▸ **Data for review**:
▶

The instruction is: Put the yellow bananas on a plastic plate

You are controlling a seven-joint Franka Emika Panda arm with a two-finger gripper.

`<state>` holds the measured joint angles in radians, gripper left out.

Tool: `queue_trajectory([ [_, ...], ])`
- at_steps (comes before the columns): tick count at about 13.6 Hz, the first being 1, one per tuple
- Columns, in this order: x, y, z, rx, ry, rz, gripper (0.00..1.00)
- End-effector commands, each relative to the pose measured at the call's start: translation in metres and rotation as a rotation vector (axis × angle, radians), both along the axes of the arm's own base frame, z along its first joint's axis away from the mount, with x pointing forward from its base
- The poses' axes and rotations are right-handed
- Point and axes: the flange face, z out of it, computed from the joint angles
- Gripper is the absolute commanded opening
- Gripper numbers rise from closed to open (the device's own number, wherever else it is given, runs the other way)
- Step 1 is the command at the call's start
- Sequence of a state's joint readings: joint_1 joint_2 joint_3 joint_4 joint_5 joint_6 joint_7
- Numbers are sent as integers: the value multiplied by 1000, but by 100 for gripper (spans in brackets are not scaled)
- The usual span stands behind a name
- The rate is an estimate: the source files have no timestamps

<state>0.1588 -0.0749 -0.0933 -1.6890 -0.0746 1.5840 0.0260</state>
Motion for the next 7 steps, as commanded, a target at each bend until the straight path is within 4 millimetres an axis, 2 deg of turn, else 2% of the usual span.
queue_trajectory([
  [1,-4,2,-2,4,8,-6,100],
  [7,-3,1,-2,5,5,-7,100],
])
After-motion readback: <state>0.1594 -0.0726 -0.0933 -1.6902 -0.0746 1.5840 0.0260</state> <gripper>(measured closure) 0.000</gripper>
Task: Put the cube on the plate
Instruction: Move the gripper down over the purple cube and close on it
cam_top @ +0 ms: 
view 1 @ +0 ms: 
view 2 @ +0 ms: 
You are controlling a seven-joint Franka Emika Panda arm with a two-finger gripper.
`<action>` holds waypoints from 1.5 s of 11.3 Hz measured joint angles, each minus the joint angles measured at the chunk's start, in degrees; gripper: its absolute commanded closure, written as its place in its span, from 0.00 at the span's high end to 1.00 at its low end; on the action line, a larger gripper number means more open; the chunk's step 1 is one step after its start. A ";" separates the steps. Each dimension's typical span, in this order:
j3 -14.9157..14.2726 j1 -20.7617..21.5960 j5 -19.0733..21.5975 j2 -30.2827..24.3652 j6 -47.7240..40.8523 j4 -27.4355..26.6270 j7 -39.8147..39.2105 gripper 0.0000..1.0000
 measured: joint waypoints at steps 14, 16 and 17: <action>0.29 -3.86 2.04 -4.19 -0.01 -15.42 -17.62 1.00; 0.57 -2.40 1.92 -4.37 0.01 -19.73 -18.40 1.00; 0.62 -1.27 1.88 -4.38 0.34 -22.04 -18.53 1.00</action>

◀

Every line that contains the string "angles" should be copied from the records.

`<state>` holds the measured joint angles in radians, gripper left out.
- Point and axes: the flange face, z out of it, computed from the joint angles
`<action>` holds waypoints from 1.5 s of 11.3 Hz measured joint angles, each minus the joint angles measured at the chunk's start, in degrees; gripper: its absolute commanded closure, written as its place in its span, from 0.00 at the span's high end to 1.00 at its low end; on the action line, a larger gripper number means more open; the chunk's step 1 is one step after its start. A ";" separates the steps. Each dimension's typical span, in this order:

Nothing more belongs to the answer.